**WHAT YOU NEED TO DO:**
Check every line below for the word "just" and copy each one that has it.

**MATERIAL TO PROCESS:**
########################################

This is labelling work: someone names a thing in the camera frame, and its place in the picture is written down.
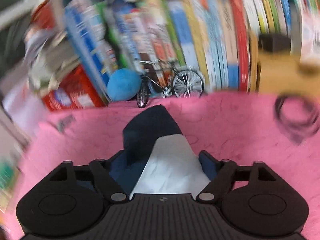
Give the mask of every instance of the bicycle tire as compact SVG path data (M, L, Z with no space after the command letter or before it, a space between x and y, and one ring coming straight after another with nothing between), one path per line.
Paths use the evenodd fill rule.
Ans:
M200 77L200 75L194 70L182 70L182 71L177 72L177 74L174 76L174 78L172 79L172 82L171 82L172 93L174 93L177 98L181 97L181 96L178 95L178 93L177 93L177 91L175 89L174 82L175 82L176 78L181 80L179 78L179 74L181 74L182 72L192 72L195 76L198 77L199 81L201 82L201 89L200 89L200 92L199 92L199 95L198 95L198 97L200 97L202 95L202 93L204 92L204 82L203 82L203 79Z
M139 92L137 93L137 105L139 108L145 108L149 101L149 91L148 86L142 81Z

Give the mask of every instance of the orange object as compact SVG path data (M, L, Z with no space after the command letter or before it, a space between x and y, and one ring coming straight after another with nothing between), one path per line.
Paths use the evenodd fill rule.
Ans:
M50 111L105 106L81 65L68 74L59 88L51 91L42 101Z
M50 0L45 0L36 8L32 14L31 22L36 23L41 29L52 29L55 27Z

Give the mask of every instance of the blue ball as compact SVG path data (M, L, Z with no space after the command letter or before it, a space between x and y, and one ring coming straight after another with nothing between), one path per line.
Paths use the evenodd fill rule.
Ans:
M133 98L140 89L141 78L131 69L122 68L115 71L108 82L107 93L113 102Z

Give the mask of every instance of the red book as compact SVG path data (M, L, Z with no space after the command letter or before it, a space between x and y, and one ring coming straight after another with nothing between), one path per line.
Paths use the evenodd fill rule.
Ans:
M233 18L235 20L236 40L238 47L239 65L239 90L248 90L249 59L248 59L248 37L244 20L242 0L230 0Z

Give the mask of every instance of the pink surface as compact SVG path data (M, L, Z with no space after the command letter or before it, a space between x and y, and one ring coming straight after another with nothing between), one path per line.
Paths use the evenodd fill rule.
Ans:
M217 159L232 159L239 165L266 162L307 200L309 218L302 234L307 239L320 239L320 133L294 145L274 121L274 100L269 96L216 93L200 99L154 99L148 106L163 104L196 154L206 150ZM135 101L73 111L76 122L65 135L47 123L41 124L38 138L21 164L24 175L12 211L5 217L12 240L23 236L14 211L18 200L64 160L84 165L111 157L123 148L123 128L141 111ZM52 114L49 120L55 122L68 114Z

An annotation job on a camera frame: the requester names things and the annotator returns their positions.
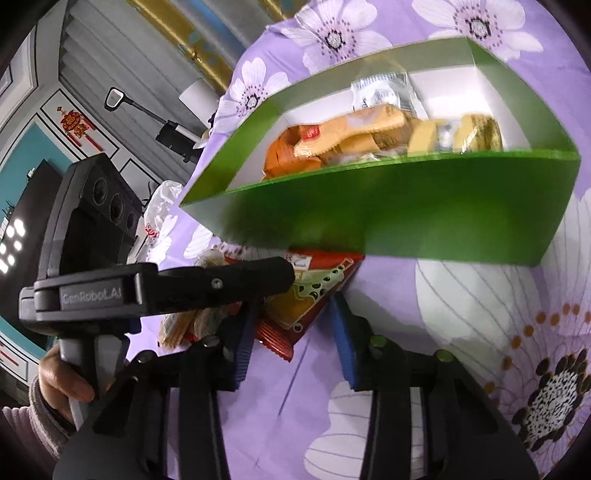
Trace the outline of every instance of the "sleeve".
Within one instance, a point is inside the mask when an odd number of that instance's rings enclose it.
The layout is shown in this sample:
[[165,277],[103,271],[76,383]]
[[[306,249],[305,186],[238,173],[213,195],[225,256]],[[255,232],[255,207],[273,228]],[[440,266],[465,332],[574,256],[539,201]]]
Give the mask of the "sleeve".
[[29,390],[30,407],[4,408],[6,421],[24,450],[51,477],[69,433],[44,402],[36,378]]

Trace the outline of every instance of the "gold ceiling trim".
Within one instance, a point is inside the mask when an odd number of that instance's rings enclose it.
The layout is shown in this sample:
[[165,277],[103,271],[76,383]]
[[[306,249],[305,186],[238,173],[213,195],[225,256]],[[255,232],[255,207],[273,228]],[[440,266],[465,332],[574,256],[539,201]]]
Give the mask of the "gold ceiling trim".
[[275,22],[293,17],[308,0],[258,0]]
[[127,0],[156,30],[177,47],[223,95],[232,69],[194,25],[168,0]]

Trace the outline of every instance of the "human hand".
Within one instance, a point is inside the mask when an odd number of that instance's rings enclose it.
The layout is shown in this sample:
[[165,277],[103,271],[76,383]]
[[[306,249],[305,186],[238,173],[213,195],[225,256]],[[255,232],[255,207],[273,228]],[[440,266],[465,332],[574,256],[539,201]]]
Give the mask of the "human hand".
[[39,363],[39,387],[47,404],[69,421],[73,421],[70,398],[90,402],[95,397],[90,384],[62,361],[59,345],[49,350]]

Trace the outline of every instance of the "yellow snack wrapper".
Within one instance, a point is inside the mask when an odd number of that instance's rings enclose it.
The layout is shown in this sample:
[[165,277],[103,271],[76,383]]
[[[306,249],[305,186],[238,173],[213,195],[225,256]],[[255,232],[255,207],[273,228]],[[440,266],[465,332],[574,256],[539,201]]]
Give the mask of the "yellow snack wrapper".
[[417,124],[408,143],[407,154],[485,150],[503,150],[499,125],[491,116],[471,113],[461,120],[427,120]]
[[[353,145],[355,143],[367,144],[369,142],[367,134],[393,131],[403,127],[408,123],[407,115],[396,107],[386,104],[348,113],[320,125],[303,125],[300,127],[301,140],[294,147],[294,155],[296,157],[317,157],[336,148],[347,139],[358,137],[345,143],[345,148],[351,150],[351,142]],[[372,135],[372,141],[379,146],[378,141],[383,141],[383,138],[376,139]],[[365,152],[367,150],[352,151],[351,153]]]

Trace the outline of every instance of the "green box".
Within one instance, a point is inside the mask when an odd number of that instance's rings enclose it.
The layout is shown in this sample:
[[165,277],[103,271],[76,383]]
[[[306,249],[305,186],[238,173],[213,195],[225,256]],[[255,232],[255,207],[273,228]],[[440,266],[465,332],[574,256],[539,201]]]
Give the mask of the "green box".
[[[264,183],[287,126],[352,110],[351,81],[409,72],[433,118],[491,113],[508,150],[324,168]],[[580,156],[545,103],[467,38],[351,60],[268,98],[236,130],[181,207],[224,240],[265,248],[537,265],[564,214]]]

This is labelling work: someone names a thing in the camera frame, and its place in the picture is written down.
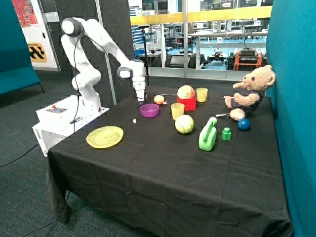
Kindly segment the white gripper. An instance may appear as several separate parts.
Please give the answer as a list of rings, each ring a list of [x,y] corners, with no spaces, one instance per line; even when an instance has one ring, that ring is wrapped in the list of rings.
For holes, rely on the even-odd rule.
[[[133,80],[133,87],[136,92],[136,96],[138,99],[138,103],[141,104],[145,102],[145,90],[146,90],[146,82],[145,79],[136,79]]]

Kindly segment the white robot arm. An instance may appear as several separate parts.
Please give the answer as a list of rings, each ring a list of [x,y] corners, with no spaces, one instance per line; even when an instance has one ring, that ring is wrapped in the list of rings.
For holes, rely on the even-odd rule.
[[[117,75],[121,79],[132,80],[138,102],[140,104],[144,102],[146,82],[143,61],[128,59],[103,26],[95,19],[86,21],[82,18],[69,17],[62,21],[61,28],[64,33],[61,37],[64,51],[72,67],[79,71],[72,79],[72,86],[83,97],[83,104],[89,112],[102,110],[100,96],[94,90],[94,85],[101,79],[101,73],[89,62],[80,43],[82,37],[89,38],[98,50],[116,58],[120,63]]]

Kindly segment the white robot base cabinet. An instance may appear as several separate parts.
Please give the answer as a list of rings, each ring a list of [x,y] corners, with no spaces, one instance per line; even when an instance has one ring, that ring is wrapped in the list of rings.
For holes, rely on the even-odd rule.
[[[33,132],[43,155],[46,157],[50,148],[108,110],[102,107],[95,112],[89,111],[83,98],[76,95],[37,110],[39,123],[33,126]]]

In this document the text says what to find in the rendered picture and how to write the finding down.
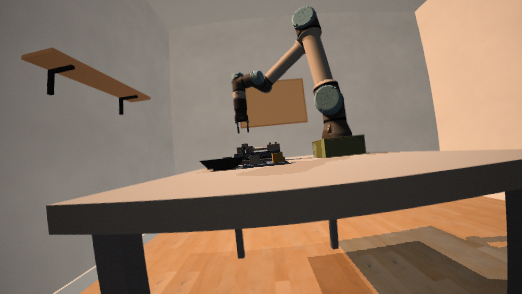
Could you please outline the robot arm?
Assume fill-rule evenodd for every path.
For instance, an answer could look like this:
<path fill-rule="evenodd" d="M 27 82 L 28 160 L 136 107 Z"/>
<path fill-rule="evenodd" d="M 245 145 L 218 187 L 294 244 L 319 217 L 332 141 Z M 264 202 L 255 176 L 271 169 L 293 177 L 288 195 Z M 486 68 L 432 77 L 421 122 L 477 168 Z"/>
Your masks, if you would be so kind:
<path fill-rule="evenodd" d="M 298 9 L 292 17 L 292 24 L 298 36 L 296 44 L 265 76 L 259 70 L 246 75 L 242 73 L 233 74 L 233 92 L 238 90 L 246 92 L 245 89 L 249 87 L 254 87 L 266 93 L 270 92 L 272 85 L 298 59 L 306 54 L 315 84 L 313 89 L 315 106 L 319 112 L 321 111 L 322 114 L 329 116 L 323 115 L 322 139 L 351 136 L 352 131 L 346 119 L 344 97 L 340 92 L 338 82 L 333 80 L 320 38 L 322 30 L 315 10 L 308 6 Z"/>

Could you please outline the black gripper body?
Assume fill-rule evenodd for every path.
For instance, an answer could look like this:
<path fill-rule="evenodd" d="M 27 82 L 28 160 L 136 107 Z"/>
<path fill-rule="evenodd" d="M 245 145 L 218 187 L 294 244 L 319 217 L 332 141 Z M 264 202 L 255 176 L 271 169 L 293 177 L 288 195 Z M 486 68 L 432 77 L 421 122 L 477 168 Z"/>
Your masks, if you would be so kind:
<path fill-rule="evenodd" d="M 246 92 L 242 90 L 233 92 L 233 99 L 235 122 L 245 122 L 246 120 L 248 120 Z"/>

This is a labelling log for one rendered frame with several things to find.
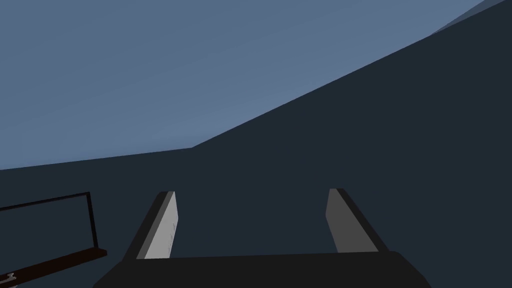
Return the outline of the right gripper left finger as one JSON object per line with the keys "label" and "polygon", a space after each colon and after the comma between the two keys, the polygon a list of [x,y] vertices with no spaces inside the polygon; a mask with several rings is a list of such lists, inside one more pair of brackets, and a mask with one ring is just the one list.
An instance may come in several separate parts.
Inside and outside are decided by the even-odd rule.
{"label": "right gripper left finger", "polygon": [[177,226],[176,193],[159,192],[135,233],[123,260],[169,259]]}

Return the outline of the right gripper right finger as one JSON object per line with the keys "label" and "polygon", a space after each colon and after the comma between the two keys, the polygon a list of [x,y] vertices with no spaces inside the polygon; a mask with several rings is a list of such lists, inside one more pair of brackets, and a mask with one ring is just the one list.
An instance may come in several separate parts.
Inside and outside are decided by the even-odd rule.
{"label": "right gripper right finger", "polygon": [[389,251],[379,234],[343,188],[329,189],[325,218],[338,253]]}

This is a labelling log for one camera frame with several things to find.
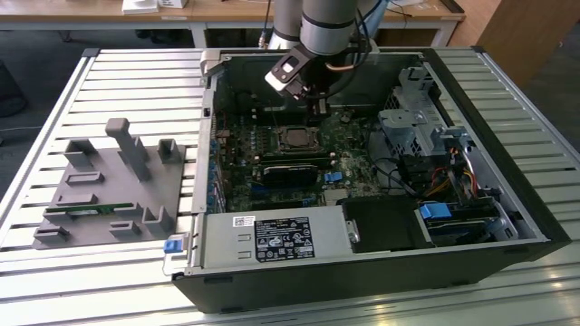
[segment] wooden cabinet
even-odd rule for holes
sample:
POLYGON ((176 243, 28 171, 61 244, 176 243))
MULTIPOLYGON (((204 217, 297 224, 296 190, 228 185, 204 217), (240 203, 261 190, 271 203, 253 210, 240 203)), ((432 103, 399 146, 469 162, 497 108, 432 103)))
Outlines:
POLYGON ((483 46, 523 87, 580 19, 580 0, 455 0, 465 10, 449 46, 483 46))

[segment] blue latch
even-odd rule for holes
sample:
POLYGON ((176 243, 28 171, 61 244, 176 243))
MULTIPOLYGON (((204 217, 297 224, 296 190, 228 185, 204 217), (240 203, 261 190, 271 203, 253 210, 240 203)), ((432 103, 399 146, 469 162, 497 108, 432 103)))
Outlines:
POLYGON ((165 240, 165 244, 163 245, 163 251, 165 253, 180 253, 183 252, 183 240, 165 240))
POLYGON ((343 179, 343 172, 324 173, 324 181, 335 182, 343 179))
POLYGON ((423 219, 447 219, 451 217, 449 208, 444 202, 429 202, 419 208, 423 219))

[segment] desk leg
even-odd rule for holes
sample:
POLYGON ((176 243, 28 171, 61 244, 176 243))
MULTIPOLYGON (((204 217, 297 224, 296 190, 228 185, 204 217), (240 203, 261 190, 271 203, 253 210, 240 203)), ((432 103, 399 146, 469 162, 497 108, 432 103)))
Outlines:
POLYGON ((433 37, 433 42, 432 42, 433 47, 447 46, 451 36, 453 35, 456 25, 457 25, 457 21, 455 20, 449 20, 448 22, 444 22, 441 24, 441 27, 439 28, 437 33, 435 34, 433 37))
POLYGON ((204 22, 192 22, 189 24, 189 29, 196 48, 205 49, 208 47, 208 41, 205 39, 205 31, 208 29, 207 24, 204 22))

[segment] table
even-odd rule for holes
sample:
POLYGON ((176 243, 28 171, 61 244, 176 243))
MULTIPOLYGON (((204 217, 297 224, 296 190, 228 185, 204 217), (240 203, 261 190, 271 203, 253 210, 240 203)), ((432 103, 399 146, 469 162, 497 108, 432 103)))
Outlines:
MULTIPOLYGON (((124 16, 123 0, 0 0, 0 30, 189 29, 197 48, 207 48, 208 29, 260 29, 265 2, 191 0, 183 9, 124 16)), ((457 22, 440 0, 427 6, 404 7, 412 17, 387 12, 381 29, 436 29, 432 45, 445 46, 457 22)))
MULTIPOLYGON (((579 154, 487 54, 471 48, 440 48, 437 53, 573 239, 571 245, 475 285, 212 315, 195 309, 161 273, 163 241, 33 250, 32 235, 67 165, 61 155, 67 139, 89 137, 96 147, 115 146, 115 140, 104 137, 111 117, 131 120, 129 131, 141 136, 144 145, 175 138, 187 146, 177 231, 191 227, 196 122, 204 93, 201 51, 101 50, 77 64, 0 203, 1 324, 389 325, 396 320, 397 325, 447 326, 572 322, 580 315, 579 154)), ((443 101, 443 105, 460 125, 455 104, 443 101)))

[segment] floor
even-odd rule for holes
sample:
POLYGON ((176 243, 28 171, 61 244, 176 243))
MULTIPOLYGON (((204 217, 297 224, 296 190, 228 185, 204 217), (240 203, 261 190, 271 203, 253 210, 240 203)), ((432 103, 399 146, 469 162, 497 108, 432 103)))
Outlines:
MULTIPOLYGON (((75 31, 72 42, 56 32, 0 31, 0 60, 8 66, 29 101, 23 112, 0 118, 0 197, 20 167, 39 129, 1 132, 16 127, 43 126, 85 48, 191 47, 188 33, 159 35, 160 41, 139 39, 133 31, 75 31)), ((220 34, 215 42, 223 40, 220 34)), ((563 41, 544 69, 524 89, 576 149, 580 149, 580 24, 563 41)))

########################################

**EXPECTED ANSWER:**
Return the outline of the right gripper left finger as one JSON object per line with the keys "label" and "polygon", a space after each colon and after the comma between the two keys, the polygon a list of [x,y] vertices with no spaces inside the polygon; a mask with several rings is a list of such lists, inside one more pair of brackets, and a mask with one ring is just the one list.
Return the outline of the right gripper right finger as one JSON object per line with the keys "label" and "polygon", a space after each colon and after the comma between the two keys, the polygon a list of [x,y] vertices with no spaces inside the polygon; a mask with several rings is a list of such lists, inside one more pair of brackets, and a mask with one ring is just the one list.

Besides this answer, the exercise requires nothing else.